あるセキュリティ研究者が、昨年発生した壊滅的なオンライン攻撃を引き起こしたコードの黒幕であるプログラマーの身元を確認したと主張している。
2016年後半、何百何千というネット接続機器がハッキングされ、サーバーの機能を停止させる大量のデータを送信するのに利用された。インターネットに接続されたカメラやブロードバンド・ルーターなどのハードウェアで構成される「IoTボットネット」により、Webサイトやインターネット・インフラが破壊されたのだ。最も目立つ攻撃では、米国の東海岸大部分に影響があった。
これまでのところ、攻撃の多く(セキュリティ研究者で作家のブライアン・クレブスを標的したものを含む)は「ミライ(Mirai)」と呼ばれる悪意のあるソフトウェアのせいだとわかっている。Miraiは機器に忍び込み、他の機器に感染し、他のソフトウェアで駆除しにくいのが特徴だ。その後Miraiは最悪な結果につながりうる世界的なボットのネットワークを構築した。

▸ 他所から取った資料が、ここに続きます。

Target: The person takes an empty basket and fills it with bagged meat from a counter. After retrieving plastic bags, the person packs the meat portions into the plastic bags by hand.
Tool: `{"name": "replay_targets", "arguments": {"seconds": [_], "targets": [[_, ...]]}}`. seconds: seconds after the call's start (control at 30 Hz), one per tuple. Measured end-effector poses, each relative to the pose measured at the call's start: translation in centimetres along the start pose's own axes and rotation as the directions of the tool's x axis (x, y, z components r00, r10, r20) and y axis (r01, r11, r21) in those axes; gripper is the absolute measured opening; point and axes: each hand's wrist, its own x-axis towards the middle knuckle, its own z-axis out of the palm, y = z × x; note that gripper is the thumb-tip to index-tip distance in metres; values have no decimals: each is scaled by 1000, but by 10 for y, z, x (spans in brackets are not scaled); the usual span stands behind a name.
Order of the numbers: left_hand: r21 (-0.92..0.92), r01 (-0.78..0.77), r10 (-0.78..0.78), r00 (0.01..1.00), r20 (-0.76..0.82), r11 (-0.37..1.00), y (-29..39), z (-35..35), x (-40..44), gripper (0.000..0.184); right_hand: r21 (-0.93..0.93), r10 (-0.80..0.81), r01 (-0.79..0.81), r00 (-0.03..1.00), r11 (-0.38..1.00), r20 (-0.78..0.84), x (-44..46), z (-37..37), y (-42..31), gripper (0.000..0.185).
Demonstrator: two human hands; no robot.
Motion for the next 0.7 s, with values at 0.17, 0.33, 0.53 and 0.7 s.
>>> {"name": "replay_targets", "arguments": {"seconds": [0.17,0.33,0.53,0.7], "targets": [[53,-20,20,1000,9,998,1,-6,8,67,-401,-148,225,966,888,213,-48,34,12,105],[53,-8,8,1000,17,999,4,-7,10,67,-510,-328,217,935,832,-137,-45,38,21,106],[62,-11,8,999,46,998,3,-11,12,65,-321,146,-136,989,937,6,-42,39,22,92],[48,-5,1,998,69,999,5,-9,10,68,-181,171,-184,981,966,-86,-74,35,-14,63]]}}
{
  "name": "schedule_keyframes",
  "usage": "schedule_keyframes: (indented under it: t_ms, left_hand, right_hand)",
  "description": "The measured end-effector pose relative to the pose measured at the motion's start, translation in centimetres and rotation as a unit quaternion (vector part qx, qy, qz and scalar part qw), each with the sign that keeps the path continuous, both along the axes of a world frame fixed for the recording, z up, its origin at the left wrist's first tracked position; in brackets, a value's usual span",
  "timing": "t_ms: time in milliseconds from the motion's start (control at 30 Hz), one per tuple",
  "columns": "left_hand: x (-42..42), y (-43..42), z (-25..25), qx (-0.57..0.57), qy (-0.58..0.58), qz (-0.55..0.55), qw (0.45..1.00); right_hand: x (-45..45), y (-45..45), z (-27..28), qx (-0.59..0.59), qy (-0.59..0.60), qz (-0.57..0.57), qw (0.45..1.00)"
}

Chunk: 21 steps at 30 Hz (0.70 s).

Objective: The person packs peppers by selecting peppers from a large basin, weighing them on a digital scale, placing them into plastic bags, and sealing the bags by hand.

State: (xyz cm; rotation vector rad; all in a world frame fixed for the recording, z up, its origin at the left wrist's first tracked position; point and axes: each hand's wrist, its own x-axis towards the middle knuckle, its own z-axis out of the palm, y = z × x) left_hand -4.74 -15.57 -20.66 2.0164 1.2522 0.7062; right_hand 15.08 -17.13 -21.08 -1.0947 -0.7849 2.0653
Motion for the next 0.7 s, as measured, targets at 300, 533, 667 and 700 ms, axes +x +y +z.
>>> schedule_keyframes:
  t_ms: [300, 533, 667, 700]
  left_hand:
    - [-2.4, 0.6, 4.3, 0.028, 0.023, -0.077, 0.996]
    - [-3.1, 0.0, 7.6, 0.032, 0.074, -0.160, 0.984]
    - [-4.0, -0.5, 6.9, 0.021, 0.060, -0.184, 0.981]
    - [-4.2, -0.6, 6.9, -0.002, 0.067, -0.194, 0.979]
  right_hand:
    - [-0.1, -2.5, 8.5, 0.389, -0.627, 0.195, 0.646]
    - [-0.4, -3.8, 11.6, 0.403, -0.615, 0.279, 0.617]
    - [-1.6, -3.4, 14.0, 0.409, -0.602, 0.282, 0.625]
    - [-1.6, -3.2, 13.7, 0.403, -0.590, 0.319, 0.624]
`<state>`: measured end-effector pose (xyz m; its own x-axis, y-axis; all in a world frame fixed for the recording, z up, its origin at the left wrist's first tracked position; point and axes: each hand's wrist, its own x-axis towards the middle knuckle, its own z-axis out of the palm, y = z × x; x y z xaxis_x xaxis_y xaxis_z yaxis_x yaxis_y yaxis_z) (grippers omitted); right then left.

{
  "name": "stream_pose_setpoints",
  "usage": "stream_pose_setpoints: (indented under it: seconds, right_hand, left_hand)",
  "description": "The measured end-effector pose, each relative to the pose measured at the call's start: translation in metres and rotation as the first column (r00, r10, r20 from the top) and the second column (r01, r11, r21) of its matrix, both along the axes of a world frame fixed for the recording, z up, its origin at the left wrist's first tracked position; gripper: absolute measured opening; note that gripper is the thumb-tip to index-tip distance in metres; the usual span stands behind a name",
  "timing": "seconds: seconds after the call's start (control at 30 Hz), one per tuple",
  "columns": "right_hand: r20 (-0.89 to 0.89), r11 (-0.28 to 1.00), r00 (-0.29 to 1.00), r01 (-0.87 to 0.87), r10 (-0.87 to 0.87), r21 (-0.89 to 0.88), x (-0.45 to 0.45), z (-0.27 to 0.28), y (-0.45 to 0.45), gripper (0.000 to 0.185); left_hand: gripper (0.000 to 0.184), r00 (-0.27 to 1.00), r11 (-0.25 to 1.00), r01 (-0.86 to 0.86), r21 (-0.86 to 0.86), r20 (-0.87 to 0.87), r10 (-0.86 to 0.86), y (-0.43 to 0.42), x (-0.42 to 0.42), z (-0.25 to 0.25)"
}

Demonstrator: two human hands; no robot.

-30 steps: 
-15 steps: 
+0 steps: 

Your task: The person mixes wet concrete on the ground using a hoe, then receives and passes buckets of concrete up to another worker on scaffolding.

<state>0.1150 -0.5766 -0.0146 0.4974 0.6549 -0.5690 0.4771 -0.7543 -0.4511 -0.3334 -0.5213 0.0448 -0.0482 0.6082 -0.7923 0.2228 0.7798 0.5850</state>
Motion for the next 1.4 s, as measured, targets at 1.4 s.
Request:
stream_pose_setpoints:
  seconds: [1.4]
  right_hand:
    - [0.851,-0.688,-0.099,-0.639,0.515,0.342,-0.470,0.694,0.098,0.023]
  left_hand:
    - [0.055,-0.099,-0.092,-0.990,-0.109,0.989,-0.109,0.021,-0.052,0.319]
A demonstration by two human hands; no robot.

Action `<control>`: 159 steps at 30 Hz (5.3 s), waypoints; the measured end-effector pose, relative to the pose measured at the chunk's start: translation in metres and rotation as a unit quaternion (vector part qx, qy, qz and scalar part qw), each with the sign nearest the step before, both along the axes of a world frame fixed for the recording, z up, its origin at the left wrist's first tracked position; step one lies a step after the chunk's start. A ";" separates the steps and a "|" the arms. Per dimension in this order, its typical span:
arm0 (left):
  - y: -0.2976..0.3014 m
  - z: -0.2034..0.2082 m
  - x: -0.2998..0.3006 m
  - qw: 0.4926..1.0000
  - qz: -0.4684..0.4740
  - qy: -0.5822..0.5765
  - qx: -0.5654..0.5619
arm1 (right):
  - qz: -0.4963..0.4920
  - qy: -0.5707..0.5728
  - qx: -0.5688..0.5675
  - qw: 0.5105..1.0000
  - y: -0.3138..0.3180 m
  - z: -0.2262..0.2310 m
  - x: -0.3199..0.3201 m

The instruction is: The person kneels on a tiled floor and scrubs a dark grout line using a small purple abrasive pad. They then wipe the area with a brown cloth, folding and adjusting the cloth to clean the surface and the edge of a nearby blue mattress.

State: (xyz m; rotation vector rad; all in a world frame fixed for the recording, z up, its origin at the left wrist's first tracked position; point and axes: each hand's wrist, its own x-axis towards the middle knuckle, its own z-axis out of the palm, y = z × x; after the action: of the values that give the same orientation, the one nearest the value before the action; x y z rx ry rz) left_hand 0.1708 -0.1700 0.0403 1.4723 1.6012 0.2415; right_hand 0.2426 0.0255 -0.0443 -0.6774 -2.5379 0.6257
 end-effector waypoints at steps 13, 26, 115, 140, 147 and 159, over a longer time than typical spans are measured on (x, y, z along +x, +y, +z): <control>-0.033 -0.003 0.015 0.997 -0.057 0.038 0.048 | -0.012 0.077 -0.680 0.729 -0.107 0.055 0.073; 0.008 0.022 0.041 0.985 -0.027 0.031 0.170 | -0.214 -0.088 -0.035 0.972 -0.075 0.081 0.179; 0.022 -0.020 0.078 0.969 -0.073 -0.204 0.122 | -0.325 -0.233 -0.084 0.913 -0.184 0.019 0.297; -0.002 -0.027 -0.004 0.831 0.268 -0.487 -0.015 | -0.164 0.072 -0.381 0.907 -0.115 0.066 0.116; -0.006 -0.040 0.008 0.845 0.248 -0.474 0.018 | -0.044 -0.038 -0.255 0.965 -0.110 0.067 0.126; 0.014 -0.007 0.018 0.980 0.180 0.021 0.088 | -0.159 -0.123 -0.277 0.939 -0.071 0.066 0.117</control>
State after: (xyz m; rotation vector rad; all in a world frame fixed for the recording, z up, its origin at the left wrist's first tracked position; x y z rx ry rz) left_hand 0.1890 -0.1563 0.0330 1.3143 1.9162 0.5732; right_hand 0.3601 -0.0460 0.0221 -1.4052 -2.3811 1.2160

クレブスはインターネットの深いぬかるみを進み、Miraiの黒幕を追跡してきた。そしてクレブスは、Miraiの開発者のひとりの身元を特定したと考えている。
専用の用語集があるほど長い投稿で、クレブスは数々の出典を示し、自身の調査による証拠を披露している。偽名と強奪未遂、好奇心をそそるヒントが含まれた若々しいWeb投稿、そして究極的には、たぶん少し行き過ぎの悪役の傲慢さにあふれ、現代風探偵小説のような感じがするこの投稿は、全文を読む価値がある。
クレブスの結論は「アンナ先輩(Anna-Senpai)」という別名でMiraiのソースコードを投稿したのはラトガース大学の学生パラス・ジャに行き着く。クレブスは、ジャがMiraiのコードのある部分を書いただけではなく、ジャがハッキングされた装置で何度か攻撃している、ともいう。
ある出典によれば、ジャと仕事をしたことがあるドバイ出身のプログラマーが、米国連邦捜査局(FBI)がある時、ジャに連絡したことがある、とクレブスに話している。もしクレブスが正しく、ジャがマルウェアMiraiの黒幕だとすれば、FBIはすぐに連絡を再開するだろう。
しかし、ジャがMiraiの開発者だと判明しても、IoTボットネットがWebを破壊するために使われる問題を解決することにはならない。今やMiraiは野生化しているも同然であり、Miraiで構築するボットネットの数と複雑性はますます増している。
2016年後半、コンピューター・セキュリテイの専門家は議会に対して、IoTボットネット問題に対処するには、政府は早急に、インターネットに接続された装置のセキュリティ基準を厳格に規制して問題に干渉するべきだと警告した、誰が黒幕にいるのかわかっても、緊急性に変わりはない。